Stream Processing SQL Reference
Raw time-series data is often cleaned and preprocessed before being permanently stored in a database. Stream processing components like Kafka, Flink, and Spark are often deployed alongside a time-series database to handle these operations, increasing system complexity and maintenance costs.
Because stream processing is built in to TDengine, you are no longer reliant on middleware. TDengine offers a unified platform for writing, preprocessing, permanent storage, complex analysis, and real-time computation and alerting. Additionally, you can use SQL to perform all these tasks.
Create a Stream
CREATE STREAM [IF NOT EXISTS] stream_name [stream_options] INTO stb_name[(field1_name, field2_name [PRIMARY KEY], ...)] [TAGS (create_definition [, create_definition] ...)] SUBTABLE(expression) AS subquery
stream_options: {
TRIGGER [AT_ONCE | WINDOW_CLOSE | MAX_DELAY time]
WATERMARK time
IGNORE EXPIRED [0|1]
DELETE_MARK time
FILL_HISTORY [0|1]
IGNORE UPDATE [0|1]
}
The subquery is a subset of standard SELECT query syntax:
subquery: SELECT [DISTINCT] select_list
from_clause
[WHERE condition]
[PARTITION BY tag_list]
window_clause
Session windows, state windows, and sliding windows are supported. When you configure a session or state window for a supertable, you must use PARTITION BY TBNAME. If the source table has a composite primary key, state windows, event windows, and count windows are not supported.
Subtable Clause defines the naming rules of auto-created subtable, you can see more details in below part: Partitions of Stream.
window_clause: {
SESSION(ts_col, tol_val)
| STATE_WINDOW(col)
| INTERVAL(interval_val [, interval_offset]) [SLIDING (sliding_val)]

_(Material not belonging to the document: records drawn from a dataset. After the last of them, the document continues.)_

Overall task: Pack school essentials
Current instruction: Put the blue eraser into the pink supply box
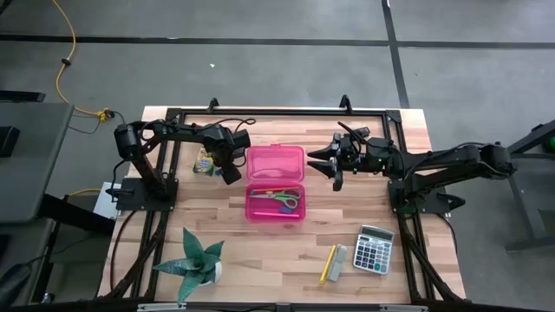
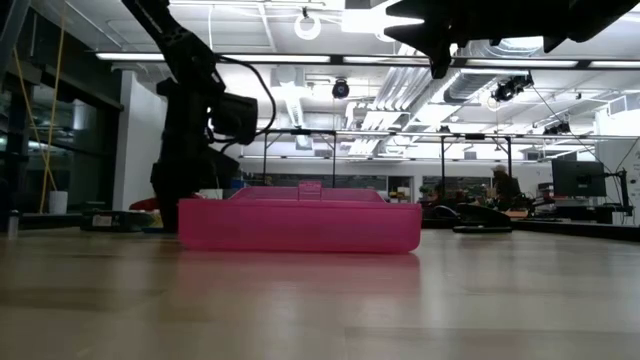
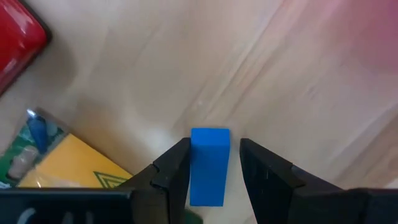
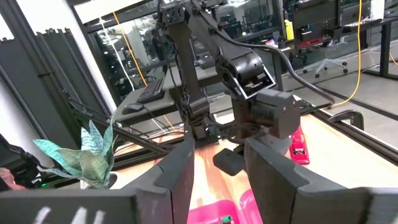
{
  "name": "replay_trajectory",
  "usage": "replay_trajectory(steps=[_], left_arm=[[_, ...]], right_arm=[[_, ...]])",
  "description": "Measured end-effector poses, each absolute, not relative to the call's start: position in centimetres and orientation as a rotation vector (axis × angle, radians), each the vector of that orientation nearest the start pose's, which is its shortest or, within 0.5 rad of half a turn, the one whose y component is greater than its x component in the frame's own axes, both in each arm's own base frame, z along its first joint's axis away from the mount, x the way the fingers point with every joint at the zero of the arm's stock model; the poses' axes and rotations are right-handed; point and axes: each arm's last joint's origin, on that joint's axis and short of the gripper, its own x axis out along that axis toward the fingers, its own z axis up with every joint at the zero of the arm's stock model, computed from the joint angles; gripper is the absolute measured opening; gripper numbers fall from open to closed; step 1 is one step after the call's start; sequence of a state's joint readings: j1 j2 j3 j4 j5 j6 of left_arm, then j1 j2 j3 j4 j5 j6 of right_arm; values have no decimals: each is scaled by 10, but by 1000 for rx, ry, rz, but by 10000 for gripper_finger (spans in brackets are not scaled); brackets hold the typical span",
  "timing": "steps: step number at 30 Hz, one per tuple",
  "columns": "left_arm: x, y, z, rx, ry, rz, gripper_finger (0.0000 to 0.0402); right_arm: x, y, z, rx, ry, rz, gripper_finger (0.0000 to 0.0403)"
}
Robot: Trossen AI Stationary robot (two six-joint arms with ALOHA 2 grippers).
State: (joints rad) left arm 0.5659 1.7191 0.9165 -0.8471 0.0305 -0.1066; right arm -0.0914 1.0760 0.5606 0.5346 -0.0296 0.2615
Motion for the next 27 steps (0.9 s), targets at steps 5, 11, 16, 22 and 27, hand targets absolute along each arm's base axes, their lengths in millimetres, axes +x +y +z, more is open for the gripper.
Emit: replay_trajectory(steps=[5, 11, 16, 22, 27], left_arm=[[222, 140, 134, -576, 1600, 476, 121], [221, 139, 133, -576, 1606, 472, 76], [222, 139, 134, -581, 1605, 475, 55], [227, 145, 165, -591, 1593, 436, 64], [228, 150, 225, -588, 1364, 419, 65]], right_arm=[[233, -20, 269, 260, -27, -59, 135], [233, -21, 269, 260, -27, -59, 135], [233, -20, 269, 260, -27, -59, 135], [233, -21, 269, 260, -26, -59, 135], [233, -21, 268, 261, -18, -60, 135]])
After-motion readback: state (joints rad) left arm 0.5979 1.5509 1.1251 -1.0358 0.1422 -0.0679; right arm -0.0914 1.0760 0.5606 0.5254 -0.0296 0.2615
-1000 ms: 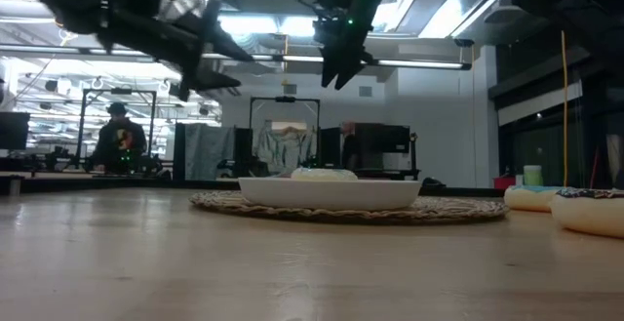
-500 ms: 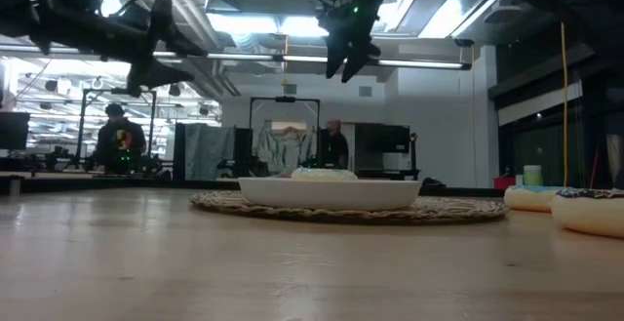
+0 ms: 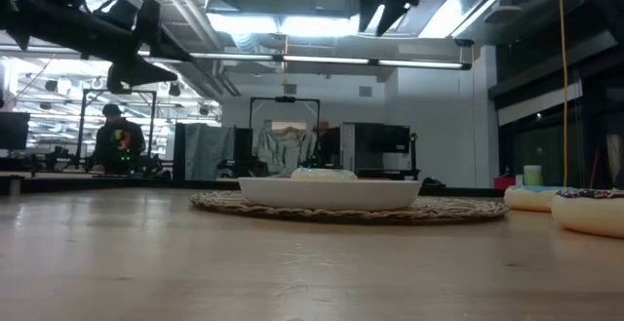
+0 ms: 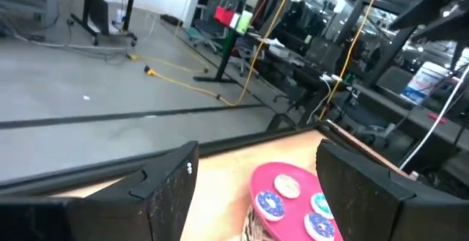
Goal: Pick & Place donuts
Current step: Put the large blue donut on the white plate
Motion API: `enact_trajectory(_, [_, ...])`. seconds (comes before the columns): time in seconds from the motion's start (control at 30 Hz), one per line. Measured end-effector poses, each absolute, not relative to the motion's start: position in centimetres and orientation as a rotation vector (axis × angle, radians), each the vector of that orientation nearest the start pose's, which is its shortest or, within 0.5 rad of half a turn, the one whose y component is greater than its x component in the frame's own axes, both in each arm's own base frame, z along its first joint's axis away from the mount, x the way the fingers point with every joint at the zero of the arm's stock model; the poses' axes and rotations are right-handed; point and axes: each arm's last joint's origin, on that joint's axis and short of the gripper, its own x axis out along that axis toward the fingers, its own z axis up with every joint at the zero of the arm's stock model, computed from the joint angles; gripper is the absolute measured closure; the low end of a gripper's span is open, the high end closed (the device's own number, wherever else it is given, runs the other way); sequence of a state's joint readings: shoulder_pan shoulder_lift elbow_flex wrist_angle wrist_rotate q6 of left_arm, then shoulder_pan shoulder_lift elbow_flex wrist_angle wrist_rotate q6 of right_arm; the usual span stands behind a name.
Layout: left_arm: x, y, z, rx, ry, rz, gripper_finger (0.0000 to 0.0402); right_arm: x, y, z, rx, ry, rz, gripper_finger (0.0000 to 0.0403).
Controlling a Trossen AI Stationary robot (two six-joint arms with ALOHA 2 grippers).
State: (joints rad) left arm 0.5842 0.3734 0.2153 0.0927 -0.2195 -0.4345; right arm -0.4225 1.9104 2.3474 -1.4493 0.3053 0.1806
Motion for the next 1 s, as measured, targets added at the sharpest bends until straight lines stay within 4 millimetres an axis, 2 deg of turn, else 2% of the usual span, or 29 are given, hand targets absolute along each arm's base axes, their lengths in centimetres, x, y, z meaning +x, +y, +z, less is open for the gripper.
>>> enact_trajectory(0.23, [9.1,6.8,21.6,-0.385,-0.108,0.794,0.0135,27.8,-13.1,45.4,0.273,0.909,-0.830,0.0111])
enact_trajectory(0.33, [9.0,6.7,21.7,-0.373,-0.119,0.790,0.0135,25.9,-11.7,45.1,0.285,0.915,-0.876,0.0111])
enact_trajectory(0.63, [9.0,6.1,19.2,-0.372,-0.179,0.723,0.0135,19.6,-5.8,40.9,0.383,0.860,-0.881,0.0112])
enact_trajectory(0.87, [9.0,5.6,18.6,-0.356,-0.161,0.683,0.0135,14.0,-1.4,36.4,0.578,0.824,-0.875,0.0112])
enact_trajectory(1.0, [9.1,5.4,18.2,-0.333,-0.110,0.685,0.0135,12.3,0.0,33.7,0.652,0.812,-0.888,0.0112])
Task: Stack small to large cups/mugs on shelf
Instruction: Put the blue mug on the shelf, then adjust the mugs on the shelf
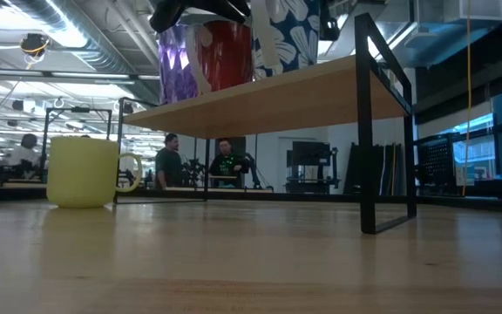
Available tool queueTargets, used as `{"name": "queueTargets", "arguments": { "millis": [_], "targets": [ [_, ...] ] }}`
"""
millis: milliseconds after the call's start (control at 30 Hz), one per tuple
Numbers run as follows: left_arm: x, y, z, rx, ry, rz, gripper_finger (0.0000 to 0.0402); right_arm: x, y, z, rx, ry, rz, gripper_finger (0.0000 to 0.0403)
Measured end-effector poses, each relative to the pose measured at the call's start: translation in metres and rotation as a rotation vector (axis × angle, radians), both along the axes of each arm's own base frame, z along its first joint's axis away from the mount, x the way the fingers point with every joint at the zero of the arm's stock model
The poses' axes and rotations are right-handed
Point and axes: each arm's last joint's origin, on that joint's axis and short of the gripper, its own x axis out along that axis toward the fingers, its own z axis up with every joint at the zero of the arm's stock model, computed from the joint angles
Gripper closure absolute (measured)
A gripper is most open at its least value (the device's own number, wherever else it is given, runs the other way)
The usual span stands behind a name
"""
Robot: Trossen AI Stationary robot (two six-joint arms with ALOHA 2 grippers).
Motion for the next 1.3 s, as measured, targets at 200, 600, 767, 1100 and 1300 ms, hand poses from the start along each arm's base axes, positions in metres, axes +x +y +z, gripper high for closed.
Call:
{"name": "queueTargets", "arguments": {
  "millis": [200,600,767,1100,1300],
  "targets": [
    [0.0,-0.004,0.0,0.004,-0.004,-0.016,0.0363,-0.004,-0.011,0.003,-0.08,0.002,-0.032,0.0397],
    [-0.006,-0.032,0.004,0.025,-0.037,-0.101,0.0363,-0.033,-0.024,0.016,-0.158,0.089,-0.107,0.0397],
    [-0.012,-0.044,0.0,0.036,0.008,-0.141,0.0363,-0.045,-0.012,0.016,-0.08,0.18,-0.098,0.0397],
    [-0.059,-0.069,-0.005,0.056,0.131,-0.059,0.0363,-0.043,0.044,0.017,-0.007,0.186,-0.014,0.0397],
    [-0.089,-0.067,0.002,0.091,0.127,0.046,0.0363,-0.044,0.062,0.016,-0.027,0.189,-0.041,0.0397]
  ]
}}
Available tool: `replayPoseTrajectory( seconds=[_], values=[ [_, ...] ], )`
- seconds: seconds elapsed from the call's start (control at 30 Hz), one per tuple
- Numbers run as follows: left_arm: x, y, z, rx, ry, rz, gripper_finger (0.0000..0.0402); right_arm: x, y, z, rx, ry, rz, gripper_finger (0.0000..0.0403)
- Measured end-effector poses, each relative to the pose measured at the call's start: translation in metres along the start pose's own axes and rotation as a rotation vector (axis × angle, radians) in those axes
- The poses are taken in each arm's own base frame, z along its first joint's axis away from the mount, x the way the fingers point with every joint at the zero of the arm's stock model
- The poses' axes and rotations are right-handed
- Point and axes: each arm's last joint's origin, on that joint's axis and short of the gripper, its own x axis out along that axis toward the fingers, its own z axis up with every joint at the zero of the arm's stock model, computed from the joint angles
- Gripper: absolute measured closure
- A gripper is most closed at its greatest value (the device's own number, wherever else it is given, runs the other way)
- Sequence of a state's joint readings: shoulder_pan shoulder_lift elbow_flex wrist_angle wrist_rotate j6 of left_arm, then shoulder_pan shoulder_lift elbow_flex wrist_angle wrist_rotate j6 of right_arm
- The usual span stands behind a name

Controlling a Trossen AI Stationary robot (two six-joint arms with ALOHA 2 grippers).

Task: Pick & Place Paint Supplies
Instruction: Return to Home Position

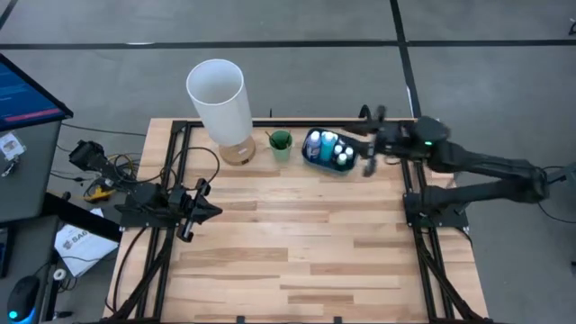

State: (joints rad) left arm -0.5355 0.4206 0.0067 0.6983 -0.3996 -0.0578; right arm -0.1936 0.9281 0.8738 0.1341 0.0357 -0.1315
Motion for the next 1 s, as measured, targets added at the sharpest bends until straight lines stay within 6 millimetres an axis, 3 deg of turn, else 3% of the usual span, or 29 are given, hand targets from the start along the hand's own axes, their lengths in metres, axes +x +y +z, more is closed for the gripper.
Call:
replayPoseTrajectory(
  seconds=[0.13, 0.3, 0.43, 0.57, 0.7, 0.77, 0.9, 1.0],
  values=[
    [0.0, 0.0, 0.0, 0.0, 0.0, -0.001, 0.0401, -0.043, -0.005, -0.006, 0.005, 0.049, -0.009, 0.0288],
    [0.0, 0.0, 0.0, 0.0, 0.0, -0.001, 0.0402, -0.089, -0.006, -0.043, -0.001, 0.09, -0.049, 0.0319],
    [0.0, 0.0, 0.0, 0.0, 0.0, -0.001, 0.0402, -0.125, -0.005, -0.065, 0.07, -0.05, -0.102, 0.0344],
    [0.0, 0.0, 0.0, 0.0, 0.0, -0.004, 0.0402, -0.147, 0.0, -0.093, 0.142, -0.145, -0.106, 0.0363],
    [0.0, 0.0, 0.0, -0.004, -0.005, -0.004, 0.0402, -0.14, 0.005, -0.124, 0.179, -0.058, -0.045, 0.0383],
    [0.0, 0.0, 0.004, -0.041, -0.039, -0.009, 0.0402, -0.136, 0.006, -0.123, 0.173, -0.092, -0.013, 0.0395],
    [-0.001, -0.002, 0.014, -0.114, -0.128, -0.074, 0.0402, -0.128, 0.01, -0.14, 0.197, -0.055, 0.05, 0.0398],
    [-0.003, -0.004, 0.017, -0.138, -0.145, -0.27, 0.0402, -0.128, 0.01, -0.139, 0.203, -0.106, 0.068, 0.0395]
  ],
)
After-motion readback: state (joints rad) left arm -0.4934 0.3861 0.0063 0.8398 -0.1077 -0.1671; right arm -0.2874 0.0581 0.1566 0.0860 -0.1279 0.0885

| EVENT_WINDOW START WITH start_trigger_condition END WITH end_trigger_condition
| COUNT_WINDOW(count_val[, sliding_val])
}
SESSION
indicates a session window, and tol_val
indicates the maximum range of the time interval. If the time interval between two continuous rows are within the time interval specified by tol_val
they belong to the same session window; otherwise a new session window is started automatically.The _wend
of this window is the time of the last data plus tol_val
.
EVENT_WINDOW
is determined according to the window start condition and the window close condition. The window is started when start_trigger_condition
is evaluated to true, the window is closed when end_trigger_condition
is evaluated to true. start_trigger_condition
and end_trigger_condition
can be any conditional expressions supported by TDengine and can include multiple columns.
COUNT_WINDOW
is a counting window that is divided by a fixed number of data rows.count_val
: A constant, which is a positive integer and must be greater than or equal to 2. The maximum value is 2147483648. count_val
represents the maximum number of data rows contained in each COUNT_WINDOW
. When the total number of data rows cannot be divided by count_val
, the number of rows in the last window will be less than count_val
. sliding_val
: is a constant that represents the number of window slides, similar to SLIDING
in INTERVAL
.
For example, the following SQL statement creates a stream and automatically creates a supertable named avg_vol
. The stream has a 1 minute time window that slides forward in 30 second intervals to calculate the average voltage of the meters supertable.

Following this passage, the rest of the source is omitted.